Problem details.
How many lines of the listing below contain "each"? State the number alone.
===
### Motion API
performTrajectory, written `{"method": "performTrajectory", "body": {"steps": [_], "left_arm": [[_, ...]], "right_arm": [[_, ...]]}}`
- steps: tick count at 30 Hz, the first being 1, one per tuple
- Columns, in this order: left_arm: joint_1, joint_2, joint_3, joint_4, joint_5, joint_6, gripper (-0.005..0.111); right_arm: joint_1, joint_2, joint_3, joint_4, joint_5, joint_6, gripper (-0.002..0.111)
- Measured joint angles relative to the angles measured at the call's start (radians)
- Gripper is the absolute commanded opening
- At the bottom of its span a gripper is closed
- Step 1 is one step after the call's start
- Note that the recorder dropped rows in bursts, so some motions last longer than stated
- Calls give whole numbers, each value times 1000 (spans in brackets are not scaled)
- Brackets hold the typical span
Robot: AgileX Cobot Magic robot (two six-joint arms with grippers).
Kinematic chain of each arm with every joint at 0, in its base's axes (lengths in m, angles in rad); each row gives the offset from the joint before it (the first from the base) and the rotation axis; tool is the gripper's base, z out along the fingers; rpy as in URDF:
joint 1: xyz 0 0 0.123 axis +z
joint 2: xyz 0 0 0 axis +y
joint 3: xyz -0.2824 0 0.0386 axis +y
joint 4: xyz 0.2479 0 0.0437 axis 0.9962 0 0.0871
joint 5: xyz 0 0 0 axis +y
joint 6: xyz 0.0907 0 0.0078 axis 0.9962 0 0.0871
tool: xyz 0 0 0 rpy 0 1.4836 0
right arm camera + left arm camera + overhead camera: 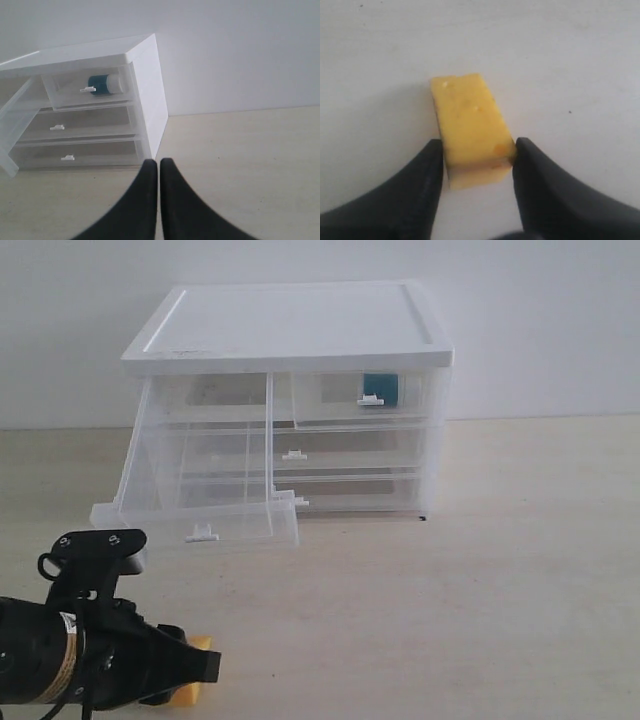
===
Response for this exercise.
2